YOUR INSTRUCTIONS —
Below are the records; give again exactly the line with "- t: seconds", the line with "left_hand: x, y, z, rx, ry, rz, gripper", and each line that lies between them, and nothing besides.

[Extracted data entries]
*** Block opens ***

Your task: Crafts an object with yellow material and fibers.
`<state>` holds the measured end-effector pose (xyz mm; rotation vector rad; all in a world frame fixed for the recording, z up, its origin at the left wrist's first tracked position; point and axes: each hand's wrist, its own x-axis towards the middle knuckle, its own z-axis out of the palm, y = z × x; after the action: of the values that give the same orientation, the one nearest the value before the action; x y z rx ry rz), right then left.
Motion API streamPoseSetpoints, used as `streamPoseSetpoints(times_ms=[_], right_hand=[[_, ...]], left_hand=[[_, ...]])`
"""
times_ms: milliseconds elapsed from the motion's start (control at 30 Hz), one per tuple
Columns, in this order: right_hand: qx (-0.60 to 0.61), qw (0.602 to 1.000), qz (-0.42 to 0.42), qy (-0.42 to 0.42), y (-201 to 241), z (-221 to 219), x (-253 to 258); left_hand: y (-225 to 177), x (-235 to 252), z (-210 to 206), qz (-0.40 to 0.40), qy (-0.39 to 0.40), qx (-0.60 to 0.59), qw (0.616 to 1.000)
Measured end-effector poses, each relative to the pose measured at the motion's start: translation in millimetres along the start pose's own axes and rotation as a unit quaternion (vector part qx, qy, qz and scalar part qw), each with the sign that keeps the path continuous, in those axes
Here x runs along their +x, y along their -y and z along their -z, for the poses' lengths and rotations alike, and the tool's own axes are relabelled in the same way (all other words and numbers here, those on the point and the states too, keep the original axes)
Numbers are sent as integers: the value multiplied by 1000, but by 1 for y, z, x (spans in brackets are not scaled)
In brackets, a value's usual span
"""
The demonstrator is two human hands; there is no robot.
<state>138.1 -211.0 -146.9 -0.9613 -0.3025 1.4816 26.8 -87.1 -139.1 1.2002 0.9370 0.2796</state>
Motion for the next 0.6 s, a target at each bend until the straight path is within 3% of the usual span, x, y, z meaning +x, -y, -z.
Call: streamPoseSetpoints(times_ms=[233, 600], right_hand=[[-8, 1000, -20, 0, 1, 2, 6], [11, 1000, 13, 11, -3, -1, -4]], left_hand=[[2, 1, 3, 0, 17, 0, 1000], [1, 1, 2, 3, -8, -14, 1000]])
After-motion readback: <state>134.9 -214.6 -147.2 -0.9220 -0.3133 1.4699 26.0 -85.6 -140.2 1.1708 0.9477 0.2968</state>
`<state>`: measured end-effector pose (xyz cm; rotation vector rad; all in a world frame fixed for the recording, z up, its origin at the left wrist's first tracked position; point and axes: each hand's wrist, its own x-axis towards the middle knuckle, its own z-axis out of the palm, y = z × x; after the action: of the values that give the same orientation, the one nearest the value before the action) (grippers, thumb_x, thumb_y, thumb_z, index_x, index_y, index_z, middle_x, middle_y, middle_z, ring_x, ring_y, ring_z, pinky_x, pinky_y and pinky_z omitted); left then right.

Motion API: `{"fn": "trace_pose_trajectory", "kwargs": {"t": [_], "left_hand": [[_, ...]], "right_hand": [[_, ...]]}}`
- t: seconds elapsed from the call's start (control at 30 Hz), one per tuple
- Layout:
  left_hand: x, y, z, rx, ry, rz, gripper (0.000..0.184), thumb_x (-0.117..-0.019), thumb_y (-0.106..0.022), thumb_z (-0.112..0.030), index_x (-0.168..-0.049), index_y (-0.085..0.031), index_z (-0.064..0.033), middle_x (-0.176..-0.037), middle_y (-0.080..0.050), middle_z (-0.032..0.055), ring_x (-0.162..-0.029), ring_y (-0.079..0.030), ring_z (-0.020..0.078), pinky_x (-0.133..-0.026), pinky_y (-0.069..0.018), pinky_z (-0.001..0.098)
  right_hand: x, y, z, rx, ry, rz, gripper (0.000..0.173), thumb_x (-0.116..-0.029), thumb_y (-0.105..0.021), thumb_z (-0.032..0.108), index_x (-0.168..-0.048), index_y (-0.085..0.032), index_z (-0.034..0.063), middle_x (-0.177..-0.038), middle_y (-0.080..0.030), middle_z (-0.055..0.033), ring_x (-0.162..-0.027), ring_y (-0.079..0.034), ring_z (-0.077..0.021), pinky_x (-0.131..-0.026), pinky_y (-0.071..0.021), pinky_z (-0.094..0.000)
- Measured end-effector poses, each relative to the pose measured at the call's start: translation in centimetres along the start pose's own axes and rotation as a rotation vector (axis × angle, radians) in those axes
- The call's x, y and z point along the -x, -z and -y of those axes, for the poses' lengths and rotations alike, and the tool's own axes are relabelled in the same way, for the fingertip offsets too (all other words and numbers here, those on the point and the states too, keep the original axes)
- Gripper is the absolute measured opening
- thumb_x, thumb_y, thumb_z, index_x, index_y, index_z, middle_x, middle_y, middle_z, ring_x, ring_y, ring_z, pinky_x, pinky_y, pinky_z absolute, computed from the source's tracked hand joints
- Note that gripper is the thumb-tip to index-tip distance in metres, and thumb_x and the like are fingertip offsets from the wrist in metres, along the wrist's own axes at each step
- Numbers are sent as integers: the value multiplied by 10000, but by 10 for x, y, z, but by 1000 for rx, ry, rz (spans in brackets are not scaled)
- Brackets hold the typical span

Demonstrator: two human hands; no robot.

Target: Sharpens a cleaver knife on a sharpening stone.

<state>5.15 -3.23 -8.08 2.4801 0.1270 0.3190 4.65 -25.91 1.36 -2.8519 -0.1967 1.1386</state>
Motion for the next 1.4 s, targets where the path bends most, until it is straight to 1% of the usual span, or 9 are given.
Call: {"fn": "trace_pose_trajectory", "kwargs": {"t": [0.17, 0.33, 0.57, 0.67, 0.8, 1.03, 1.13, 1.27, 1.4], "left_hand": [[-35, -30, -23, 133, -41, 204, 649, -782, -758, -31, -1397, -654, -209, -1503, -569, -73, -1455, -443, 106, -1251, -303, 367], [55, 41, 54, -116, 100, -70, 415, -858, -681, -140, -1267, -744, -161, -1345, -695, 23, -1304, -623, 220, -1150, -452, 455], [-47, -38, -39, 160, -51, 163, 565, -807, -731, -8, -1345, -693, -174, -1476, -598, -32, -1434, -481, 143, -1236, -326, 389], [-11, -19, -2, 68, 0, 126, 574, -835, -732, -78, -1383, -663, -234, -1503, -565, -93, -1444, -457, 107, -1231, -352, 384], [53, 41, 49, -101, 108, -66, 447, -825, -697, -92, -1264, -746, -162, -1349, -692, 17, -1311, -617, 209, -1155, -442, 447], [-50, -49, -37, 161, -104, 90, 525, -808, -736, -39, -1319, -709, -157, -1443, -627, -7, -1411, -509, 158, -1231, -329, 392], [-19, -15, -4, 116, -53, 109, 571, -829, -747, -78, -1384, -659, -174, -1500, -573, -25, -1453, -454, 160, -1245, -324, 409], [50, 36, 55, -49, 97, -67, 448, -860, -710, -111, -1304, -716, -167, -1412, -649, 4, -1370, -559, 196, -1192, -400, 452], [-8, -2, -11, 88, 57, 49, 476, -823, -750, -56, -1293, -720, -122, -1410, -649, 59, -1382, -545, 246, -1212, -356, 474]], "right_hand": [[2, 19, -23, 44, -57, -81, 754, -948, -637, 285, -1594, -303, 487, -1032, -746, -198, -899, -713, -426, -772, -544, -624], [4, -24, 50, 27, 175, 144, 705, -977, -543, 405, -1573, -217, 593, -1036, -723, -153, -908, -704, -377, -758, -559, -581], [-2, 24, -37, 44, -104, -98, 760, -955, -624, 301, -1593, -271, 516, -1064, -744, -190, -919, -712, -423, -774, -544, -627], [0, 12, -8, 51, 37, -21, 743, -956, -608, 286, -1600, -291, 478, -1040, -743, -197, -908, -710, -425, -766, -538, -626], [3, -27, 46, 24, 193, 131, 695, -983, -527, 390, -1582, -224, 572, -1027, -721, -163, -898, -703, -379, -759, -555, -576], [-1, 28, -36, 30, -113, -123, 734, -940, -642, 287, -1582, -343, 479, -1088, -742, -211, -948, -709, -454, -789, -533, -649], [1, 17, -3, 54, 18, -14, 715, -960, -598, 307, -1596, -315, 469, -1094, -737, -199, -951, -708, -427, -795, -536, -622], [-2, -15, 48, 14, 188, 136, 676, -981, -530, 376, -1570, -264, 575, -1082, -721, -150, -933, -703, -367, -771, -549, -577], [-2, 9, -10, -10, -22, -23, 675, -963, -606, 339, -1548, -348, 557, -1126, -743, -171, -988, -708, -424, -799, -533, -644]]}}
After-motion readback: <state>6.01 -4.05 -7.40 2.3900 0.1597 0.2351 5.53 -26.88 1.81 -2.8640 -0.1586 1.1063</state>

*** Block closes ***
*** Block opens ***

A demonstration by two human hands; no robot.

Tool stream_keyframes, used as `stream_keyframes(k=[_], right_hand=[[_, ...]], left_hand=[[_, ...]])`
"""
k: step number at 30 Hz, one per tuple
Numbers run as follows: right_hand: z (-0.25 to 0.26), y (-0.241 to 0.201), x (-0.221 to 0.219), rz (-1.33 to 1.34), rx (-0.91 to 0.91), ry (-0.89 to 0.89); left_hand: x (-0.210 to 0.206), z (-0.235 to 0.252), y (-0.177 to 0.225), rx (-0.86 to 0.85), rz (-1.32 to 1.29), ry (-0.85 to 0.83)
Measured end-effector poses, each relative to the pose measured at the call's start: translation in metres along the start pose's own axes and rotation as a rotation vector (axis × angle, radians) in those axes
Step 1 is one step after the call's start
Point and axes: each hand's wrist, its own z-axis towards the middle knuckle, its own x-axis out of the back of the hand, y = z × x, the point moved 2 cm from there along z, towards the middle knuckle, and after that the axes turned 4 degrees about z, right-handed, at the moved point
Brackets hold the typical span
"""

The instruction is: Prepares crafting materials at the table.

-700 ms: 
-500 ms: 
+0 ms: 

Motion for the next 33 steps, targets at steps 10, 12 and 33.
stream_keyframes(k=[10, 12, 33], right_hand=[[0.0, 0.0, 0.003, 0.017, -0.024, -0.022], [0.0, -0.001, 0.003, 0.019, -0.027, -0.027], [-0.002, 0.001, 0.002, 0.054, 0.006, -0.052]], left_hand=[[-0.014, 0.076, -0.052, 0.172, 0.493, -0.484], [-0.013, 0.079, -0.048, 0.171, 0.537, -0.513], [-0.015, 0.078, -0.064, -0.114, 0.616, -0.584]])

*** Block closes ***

TASK RESULT —
- t: seconds elapsed from the call's start (control at 30 Hz), one per tuple
- Layout:
  left_hand: x, y, z, rx, ry, rz, gripper (0.000..0.184), thumb_x (-0.117..-0.019), thumb_y (-0.106..0.022), thumb_z (-0.112..0.030), index_x (-0.168..-0.049), index_y (-0.085..0.031), index_z (-0.064..0.033), middle_x (-0.176..-0.037), middle_y (-0.080..0.050), middle_z (-0.032..0.055), ring_x (-0.162..-0.029), ring_y (-0.079..0.030), ring_z (-0.020..0.078), pinky_x (-0.133..-0.026), pinky_y (-0.069..0.018), pinky_z (-0.001..0.098)

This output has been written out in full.